** What to do **
What is needed is a word-for-word copy of the lines below from the one with "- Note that" through the one with "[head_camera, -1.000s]", both included, with every picture left out.

** Information provided **

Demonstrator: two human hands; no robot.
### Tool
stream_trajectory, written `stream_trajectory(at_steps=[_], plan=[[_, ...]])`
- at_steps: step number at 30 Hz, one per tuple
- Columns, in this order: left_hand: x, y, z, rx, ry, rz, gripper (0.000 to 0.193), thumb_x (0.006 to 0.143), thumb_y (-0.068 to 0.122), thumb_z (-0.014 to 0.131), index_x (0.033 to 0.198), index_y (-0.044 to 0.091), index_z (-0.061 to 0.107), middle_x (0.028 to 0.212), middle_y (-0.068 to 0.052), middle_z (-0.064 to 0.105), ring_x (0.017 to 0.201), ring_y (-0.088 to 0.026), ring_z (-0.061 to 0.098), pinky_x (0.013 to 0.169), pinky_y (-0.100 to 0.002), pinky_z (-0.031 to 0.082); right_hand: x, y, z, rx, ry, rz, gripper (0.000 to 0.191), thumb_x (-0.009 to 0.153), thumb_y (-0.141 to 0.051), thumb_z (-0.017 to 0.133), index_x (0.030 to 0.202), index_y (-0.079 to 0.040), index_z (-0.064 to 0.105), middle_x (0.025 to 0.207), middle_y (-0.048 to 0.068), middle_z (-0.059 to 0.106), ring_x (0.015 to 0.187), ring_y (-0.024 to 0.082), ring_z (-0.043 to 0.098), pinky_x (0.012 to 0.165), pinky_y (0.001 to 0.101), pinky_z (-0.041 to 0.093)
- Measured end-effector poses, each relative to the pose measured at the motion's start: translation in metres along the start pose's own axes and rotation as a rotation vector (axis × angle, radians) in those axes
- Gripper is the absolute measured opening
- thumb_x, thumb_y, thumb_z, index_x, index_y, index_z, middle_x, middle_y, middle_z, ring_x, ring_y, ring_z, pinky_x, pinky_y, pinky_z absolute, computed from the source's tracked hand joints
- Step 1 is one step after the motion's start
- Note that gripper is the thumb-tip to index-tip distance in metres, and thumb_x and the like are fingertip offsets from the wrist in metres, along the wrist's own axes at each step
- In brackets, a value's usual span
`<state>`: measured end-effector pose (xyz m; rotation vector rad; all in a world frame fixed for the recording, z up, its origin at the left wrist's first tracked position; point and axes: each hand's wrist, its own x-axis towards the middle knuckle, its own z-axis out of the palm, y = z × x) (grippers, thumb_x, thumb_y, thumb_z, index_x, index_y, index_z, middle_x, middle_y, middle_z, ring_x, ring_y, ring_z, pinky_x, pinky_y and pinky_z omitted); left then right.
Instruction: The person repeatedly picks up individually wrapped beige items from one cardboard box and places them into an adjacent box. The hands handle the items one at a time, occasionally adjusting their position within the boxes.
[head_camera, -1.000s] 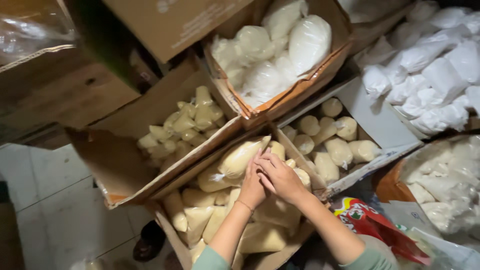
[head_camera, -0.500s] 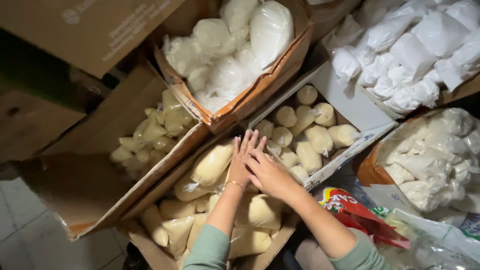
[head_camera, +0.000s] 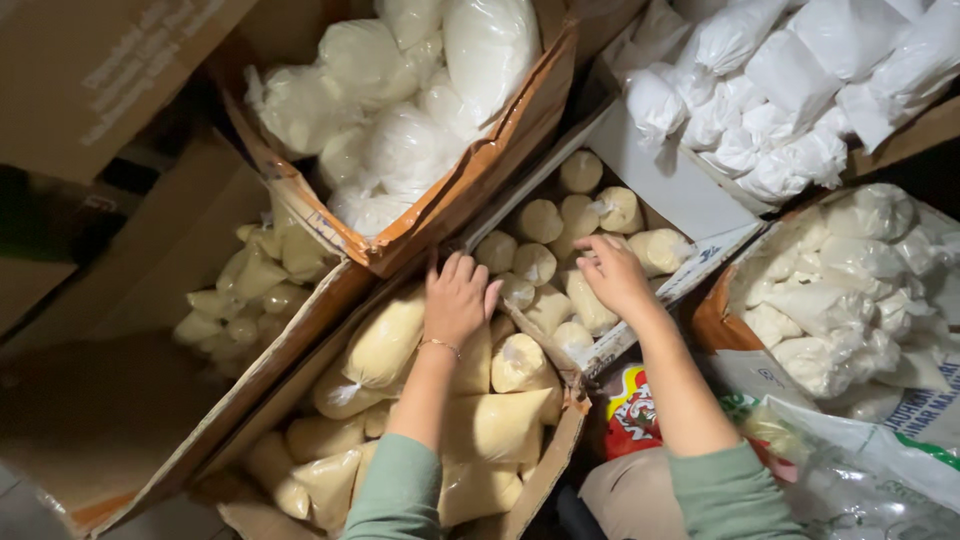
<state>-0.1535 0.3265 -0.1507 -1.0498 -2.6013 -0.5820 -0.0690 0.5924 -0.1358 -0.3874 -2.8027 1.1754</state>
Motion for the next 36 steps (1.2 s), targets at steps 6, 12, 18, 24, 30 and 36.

** Answer box **
- Note that gripper is the thumb-tip to index-tip distance in metres, and thumb_x and the like are fingertip offsets from the wrist in metres, along the wrist's own axes at each step
- In brackets, a value's usual span
`<state>`: measured end-effector pose (xyz m; rotation vector rad; all in a world frame fixed for the recording, z up, its origin at the left wrist's first tracked position; point and axes: each hand's wrist, its own x-axis towards the middle knuckle, its own z-axis out of the palm, y = z × x) (grippers, thumb_x, thumb_y, thumb_z, index_x, index_y, index_z, middle_x, middle_y, middle_z, ring_x, ring_y, ring_z, pinky_x, pinky_y and pinky_z omitted); left then right.
Instruction: The person repeatedly picks up individually wrapped beige items from one cardboard box and places them into an adjacent box. The hands handle the items one at a time, occasionally adjusting their position within the boxes.
[head_camera, -1.000s] 

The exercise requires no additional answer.